こちらの方法では、ファイルやデータベース内のドメイン文字列を初期サブドメイン(例:abcde012345.rakkoserver.net
)に書き換えてから動作確認を行う必要があります。
/public_html/ドメイン名/
からダウンロードしたwp-config.php以外の全てのファイルにおいて、ファイル内に含まれるドメイン名の文字列を、初期サブドメインへと書き換えたうえでファイルを上書き保存します。
文字列の検索・置換には、テキスト一括置換ツールやVisual Studio Codeなどのエディタツールを使うと便利です。
example.com
・初期サブドメインがabcde012345.rakkoserver.net
とした場合、ダウンロードした全てのファイルの中に含まれるexample.com
の文字列を全てabcde012345.rakkoserver.net
に書き換えます。書き換えが終わったら、移行先サーバーの/public_html/初期サブドメイン名/
配下にwp-config.php以外のファイルを全て上書きアップロードします。
移行元のサーバーからダウンロードしたwp-config.php
ファイル内の以下の部分に何らかの記述(wp-config.phpに対する独自カスタム設定)がある場合は、
移行先サーバーの/public_html/初期サブドメイン名/wp-config.php
の同じ個所に同じ内容をコピー・ペーストしましょう。
/* Add any custom values between this line and the "stop editing" line. */
// ↑と↓の間に何らかの記述がある場合は、移行先のwp-config.phpにもコピーする
/* That's all, stop editing! Happy publishing. */
移行先サーバー上のwp-config.phpの直接編集は、ファイルマネージャーから行うことができます。
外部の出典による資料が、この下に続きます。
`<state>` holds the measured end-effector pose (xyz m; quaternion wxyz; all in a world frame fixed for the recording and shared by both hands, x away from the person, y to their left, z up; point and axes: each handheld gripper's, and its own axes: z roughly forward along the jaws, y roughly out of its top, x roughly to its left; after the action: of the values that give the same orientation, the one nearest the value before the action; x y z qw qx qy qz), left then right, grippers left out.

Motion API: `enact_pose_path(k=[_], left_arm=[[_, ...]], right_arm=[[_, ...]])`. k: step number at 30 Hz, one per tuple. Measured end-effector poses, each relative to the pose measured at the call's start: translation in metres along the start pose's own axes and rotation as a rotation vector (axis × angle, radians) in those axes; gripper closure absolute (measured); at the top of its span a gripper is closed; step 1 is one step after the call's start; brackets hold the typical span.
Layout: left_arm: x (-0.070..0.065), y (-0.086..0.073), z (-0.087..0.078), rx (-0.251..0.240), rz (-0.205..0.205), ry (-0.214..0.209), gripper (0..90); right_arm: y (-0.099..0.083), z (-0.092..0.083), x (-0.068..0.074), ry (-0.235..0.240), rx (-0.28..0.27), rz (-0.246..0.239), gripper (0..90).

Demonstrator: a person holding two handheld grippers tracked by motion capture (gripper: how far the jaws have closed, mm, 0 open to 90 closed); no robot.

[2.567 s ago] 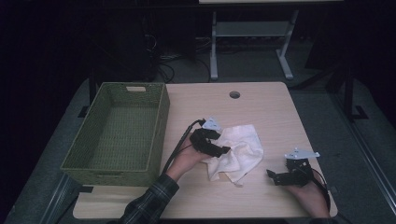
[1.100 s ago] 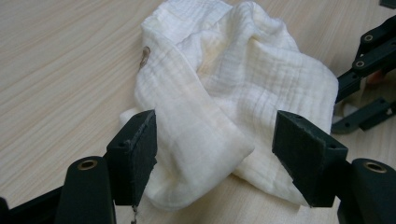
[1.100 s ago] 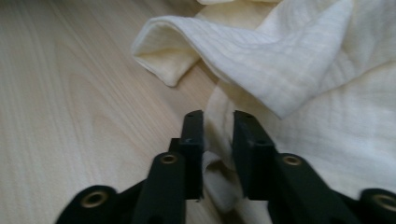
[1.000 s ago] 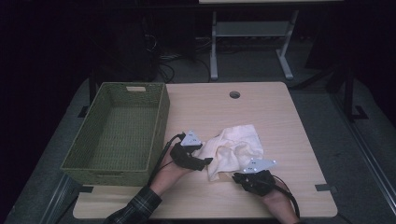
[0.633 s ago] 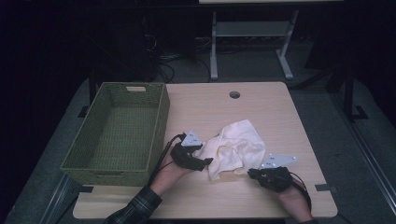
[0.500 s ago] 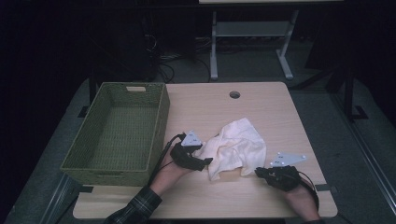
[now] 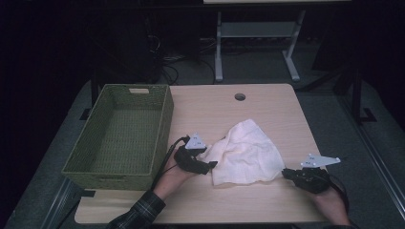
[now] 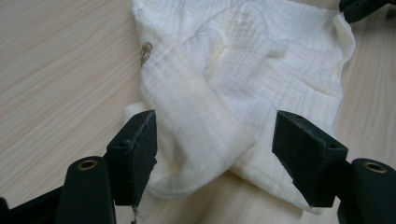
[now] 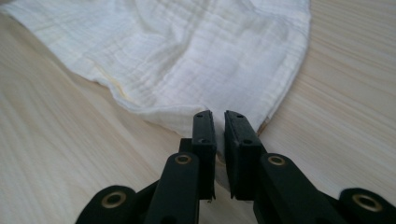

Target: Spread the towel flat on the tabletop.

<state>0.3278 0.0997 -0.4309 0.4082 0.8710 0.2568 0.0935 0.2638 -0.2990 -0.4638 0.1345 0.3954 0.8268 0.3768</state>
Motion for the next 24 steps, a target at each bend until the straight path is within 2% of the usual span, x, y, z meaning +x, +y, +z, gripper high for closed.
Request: enact_pose_path(k=[5, 8, 11, 24], left_arm=[[0.000, 0.000, 0.000, -0.006, -0.003, 0.002, 30.2], [0.000, 0.000, 0.000, -0.003, 0.000, 0.002, 30.2], [-0.001, 0.000, 0.001, -0.005, -0.002, 0.001, 30.2], [-0.004, 0.002, 0.003, 0.000, 0.013, -0.010, 31.1]], right_arm=[[-0.007, -0.006, -0.011, -0.024, 0.013, 0.027, 80.7], [-0.006, -0.011, -0.012, -0.008, -0.024, 0.048, 71.4], [0.001, -0.011, -0.006, -0.001, -0.054, 0.043, 66.2], [0.040, 0.033, 0.026, 0.072, -0.054, -0.013, 61.4]])
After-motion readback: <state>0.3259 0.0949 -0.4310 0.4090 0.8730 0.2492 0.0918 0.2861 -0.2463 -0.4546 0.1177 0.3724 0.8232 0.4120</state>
移行元のサーバーからダウンロードしたwp-config.phpファイルそのものを、移行先にそのまま上書きアップロードしないようにしてください。
※ドメイン名やデータベース接続情報が移行元のものとなり、初期サブドメインのWordPressが動作しなくなるため
データベースの中に含まれるドメイン名の文字列を、初期サブドメインへと書き換えます。
WordPressのデータベース文字列置換には、Search Replace DBなどのツールを使うと便利です。
example.com
・初期サブドメインがabcde012345.rakkoserver.net
とした場合、データベース内のデータに含まれるexample.com
の文字列を全てabcde012345.rakkoserver.net
に書き換えます。初期サブドメインのWordPressへアクセス・ログインを行い、移行したサイトの内容が正常に表示されるか、管理画面の操作に問題がないかを確認しましょう(サイトのURLは初期サブドメインのまま、サイトの中身だけが移行元のWordPressになっているのが正しい状態です)。
3.(移行元)ドメイン設定を削除する
ドメインを削除するとDNS設定・メールアカウントも同時に削除されます。
削除後、別のサーバーアカウントへのドメイン追加・サイトデータ設置・メールアカウントの設定が完了するまでの間はサイトの表示・メールの受信ができなくなりますのでご注意ください。
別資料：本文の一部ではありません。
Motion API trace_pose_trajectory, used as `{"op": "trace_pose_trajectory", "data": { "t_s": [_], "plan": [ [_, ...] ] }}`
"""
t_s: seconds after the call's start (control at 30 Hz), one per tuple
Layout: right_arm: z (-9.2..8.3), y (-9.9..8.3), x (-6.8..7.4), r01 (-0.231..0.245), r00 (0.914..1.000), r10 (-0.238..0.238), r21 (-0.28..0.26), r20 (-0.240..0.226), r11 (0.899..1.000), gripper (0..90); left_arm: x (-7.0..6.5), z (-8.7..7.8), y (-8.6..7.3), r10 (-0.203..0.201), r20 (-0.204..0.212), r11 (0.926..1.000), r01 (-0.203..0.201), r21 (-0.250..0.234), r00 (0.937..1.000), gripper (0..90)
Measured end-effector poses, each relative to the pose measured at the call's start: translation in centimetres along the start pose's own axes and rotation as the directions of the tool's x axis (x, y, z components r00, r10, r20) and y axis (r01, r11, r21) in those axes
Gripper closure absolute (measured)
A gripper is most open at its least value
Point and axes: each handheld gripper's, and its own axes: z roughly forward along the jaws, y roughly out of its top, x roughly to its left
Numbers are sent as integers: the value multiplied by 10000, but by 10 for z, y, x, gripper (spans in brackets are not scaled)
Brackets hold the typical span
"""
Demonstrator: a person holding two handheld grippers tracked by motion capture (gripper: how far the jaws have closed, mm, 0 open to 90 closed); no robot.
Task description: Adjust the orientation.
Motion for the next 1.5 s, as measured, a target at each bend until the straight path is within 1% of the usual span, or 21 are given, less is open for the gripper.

移動元のサーバーアカウントからドメイン設定を削除します。
ドメイン削除時に念のため「WordPress同時アンインストールしない」を選択することをおすすめします。移動先へのドメイン設定・WP設置が終わった後、手動によるWordPress削除を行いましょう。
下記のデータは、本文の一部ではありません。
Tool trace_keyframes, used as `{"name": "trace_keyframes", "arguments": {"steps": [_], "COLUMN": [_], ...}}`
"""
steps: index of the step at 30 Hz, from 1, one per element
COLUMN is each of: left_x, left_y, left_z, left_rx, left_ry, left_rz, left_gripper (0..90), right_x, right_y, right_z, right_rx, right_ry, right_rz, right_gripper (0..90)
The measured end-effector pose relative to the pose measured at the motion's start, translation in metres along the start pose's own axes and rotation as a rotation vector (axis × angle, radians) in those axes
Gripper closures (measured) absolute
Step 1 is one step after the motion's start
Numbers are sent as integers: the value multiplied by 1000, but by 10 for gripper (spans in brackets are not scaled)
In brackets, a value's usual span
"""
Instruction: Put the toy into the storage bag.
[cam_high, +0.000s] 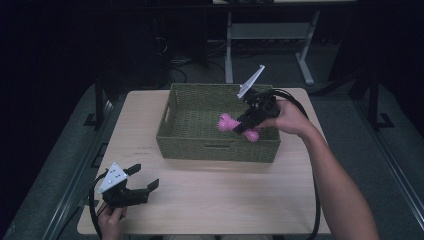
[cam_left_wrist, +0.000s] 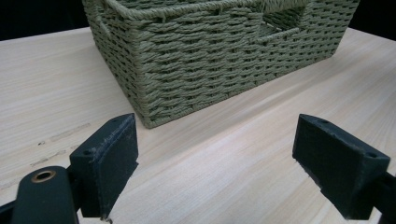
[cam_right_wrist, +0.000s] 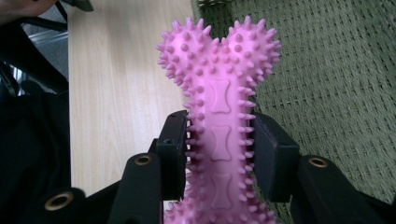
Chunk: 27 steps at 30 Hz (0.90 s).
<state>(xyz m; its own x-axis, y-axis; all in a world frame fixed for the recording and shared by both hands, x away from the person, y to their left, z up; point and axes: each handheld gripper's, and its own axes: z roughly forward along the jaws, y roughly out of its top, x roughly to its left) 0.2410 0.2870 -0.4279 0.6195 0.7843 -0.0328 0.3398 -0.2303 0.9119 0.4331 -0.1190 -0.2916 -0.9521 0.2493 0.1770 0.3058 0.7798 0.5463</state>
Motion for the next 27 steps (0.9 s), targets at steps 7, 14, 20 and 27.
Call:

4.(移行先)ドメイン設定追加・WordPressを複製
移動先のサーバーアカウントへ、ドメインを追加します。
参考:独自ドメインの設定方法
ドメイン追加時にWordPress自動インストールで「インストールする」・インストールタイプ「複製」を選択して、複製元に初期サブドメインを選択します。
ドメイン追加・WordPressのインストールが完了したら、対象ドメインでサイトが問題なく動作するか確認しましょう。
これでラッコサーバー契約間のWordPress移行は完了です。
- 動作確認に問題がなければ、初期サブドメインのWordPressは忘れないうちにアンインストールしておきましょう。
- 対象ドメインでメールアカウントを利用・何らかのDNS設定(Googleサーチコンソール認証含む)をしていた場合は、移行先にも再度設定が必要です。